Start by defining a composite quality metric that balances user engagement and negative feedback, then use historical CTR distributions to set performance benchmarks. For the A/B test, outline a clear hypothesis, randomization unit, and success metrics, and plan for deep analysis including segmentation and novelty effects.
Pro tip: Always consider the trade-off between short-term CTR and long-term user retention; a notification that boosts clicks but increases opt-outs is not high-quality. Also, ensure your A/B test accounts for network effects and interference, especially in social apps like Meta's.
Propose a metric that combines positive signals (e.g., click-through rate, conversion rate) and negative signals (e.g., dismissal rate, opt-out rate, report rate) into a single score, such as a weighted sum or ratio. Justify why this captures 'quality' from both user and business perspectives.

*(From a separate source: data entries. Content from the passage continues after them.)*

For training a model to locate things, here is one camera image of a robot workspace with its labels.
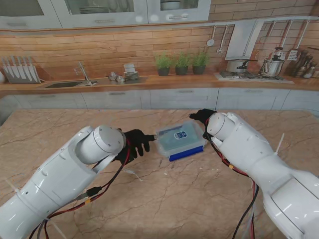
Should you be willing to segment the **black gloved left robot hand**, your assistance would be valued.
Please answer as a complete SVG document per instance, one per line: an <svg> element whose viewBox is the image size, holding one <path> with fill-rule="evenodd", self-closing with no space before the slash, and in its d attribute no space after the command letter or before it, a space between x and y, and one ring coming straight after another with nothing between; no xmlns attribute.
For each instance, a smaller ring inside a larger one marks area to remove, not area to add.
<svg viewBox="0 0 319 239"><path fill-rule="evenodd" d="M133 129L124 133L126 146L115 157L122 165L134 161L138 156L142 157L144 152L150 151L150 142L155 141L155 135L144 134L140 129Z"/></svg>

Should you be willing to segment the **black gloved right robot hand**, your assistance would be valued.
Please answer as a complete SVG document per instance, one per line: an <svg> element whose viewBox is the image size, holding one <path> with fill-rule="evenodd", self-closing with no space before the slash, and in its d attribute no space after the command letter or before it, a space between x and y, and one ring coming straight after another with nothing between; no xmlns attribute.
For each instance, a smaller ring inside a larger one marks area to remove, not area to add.
<svg viewBox="0 0 319 239"><path fill-rule="evenodd" d="M200 121L202 124L207 125L210 117L215 113L217 113L217 111L210 109L201 109L198 110L196 113L191 113L189 115L189 118Z"/></svg>

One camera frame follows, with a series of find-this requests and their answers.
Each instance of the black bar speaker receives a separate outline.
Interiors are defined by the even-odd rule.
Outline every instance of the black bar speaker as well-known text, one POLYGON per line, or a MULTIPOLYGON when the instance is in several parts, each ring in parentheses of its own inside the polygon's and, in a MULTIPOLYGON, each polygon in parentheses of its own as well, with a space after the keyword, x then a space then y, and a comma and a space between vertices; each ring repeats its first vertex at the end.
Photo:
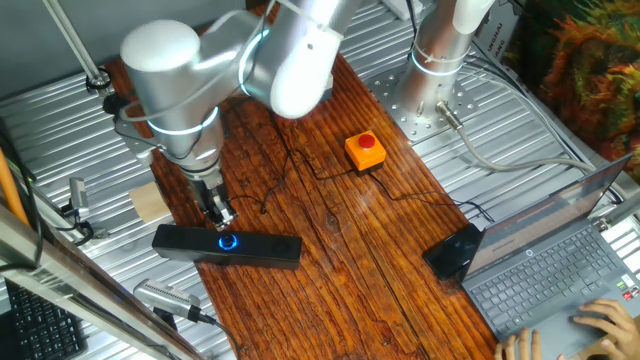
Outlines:
POLYGON ((295 270, 300 265, 302 239, 160 225, 151 246, 167 259, 295 270))

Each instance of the red emergency stop button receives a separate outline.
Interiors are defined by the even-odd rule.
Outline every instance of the red emergency stop button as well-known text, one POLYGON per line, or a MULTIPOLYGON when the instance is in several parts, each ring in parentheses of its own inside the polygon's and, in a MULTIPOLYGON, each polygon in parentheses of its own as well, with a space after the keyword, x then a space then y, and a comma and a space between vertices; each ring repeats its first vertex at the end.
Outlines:
POLYGON ((369 150, 376 144, 376 138, 372 135, 364 134, 358 139, 358 144, 360 144, 361 148, 369 150))

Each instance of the blue glowing ring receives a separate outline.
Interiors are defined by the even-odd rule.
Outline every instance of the blue glowing ring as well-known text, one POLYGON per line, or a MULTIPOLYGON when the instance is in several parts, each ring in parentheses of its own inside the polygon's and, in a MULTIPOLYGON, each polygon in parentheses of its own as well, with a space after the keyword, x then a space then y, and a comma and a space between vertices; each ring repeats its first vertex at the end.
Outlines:
POLYGON ((438 72, 438 71, 433 71, 433 70, 429 70, 426 67, 422 66, 418 60, 416 59, 416 54, 411 53, 411 58, 413 59, 413 63, 416 64, 416 66, 418 67, 418 69, 420 69, 420 71, 427 73, 429 75, 433 75, 433 76, 449 76, 449 75, 453 75, 455 73, 457 73, 458 71, 460 71, 460 69, 462 69, 462 64, 460 64, 460 66, 452 71, 443 71, 443 72, 438 72))
POLYGON ((231 243, 230 246, 224 246, 224 243, 222 242, 222 238, 218 240, 218 245, 222 250, 231 250, 238 245, 238 238, 233 234, 231 234, 231 236, 233 237, 233 242, 231 243))
POLYGON ((262 39, 264 39, 267 34, 269 34, 269 29, 265 29, 262 34, 256 35, 256 37, 251 40, 249 45, 247 45, 244 53, 242 53, 242 57, 240 57, 240 63, 238 64, 238 83, 240 84, 240 88, 242 89, 242 91, 244 91, 244 93, 247 95, 249 95, 249 92, 244 87, 244 70, 247 67, 247 61, 249 61, 249 55, 251 55, 256 45, 258 45, 258 43, 262 39))
POLYGON ((204 128, 206 128, 207 126, 211 125, 211 123, 213 122, 213 120, 216 119, 216 116, 218 116, 218 107, 216 106, 215 109, 213 109, 213 112, 211 113, 211 115, 202 122, 202 124, 198 125, 198 126, 194 126, 190 129, 186 129, 186 130, 165 130, 162 128, 159 128, 157 125, 154 125, 152 122, 147 121, 147 124, 149 124, 149 127, 151 127, 153 130, 163 133, 163 134, 167 134, 167 135, 189 135, 189 134, 193 134, 196 133, 204 128))

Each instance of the wooden table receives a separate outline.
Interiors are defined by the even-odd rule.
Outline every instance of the wooden table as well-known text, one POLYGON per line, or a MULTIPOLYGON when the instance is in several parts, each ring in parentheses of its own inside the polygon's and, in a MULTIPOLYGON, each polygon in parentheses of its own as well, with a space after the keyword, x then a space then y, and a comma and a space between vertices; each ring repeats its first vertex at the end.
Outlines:
MULTIPOLYGON (((120 61, 107 65, 120 94, 132 91, 120 61)), ((296 235, 300 268, 221 268, 197 264, 220 322, 249 359, 487 359, 495 338, 454 282, 439 282, 422 252, 467 224, 442 195, 390 200, 369 176, 350 169, 344 140, 372 130, 386 148, 374 174, 394 198, 442 191, 402 131, 339 56, 333 97, 296 121, 276 118, 249 101, 221 107, 228 132, 222 151, 230 196, 263 198, 281 182, 267 213, 250 199, 234 202, 231 230, 296 235)), ((139 125, 150 135, 146 125, 139 125)), ((178 225, 207 226, 178 168, 154 155, 153 173, 178 225)))

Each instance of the wooden block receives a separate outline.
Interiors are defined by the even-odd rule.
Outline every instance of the wooden block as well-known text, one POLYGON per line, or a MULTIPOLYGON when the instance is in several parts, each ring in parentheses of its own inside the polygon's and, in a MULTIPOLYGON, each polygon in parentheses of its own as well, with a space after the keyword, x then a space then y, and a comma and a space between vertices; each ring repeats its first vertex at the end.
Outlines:
POLYGON ((133 207, 145 223, 150 223, 171 214, 155 182, 150 182, 130 191, 129 196, 131 197, 131 202, 133 202, 133 207))

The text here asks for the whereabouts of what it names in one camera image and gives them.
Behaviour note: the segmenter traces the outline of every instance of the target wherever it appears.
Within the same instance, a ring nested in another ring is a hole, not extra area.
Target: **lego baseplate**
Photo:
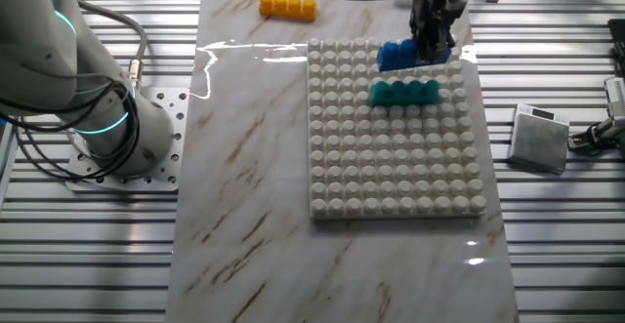
[[[308,44],[311,217],[484,214],[480,169],[486,162],[478,161],[474,146],[460,52],[454,49],[447,64],[379,72],[379,47],[380,41],[362,38]],[[375,83],[415,79],[439,82],[439,104],[369,105]]]

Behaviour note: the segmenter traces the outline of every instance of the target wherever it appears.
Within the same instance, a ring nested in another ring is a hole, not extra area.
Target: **silver device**
[[[568,151],[568,118],[520,103],[515,113],[509,158],[561,174]]]

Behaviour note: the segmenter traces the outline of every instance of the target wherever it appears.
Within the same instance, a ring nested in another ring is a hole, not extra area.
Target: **small teal block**
[[[391,85],[381,81],[371,87],[371,106],[437,104],[440,100],[438,89],[440,89],[440,84],[436,80],[429,80],[425,84],[418,80],[413,80],[408,84],[396,81]]]
[[[414,68],[422,65],[443,64],[447,63],[451,50],[447,50],[434,63],[427,61],[419,61],[419,49],[412,39],[406,39],[400,45],[393,41],[389,41],[378,51],[378,69],[381,72],[389,70],[399,70],[406,68]]]

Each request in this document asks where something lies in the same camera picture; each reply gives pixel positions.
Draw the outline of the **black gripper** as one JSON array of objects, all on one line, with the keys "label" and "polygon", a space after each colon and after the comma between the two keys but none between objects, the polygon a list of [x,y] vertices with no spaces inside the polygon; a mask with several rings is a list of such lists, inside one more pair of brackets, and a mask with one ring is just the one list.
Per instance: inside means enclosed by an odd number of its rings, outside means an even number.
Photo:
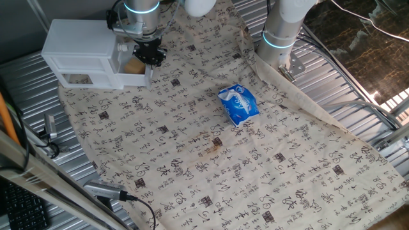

Analyze historical CTR data to understand its distribution (e.g., mean, median, percentiles) and trends over time. Use this to set thresholds for what constitutes 'good' or 'bad' performance, considering seasonality and user segments.
Define the hypothesis, control and treatment groups, randomization unit (e.g., user), and sample size calculation. Specify primary and guardrail metrics, and outline the test duration to capture full user behavior.
Beyond average treatment effect, perform segmentation analysis (e.g., by user demographics, past engagement), check for novelty effects, and evaluate long-term impact on retention. Use statistical tests to ensure significance and consider practical significance.
Combine findings from the metric, historical analysis, and A/B test to make a recommendation on whether to ship the new strategy, iterate, or abandon. Discuss potential trade-offs and next steps.
AI-generated suggestions, not part of the candidate's original notes. May be inaccurate — verify before relying on them.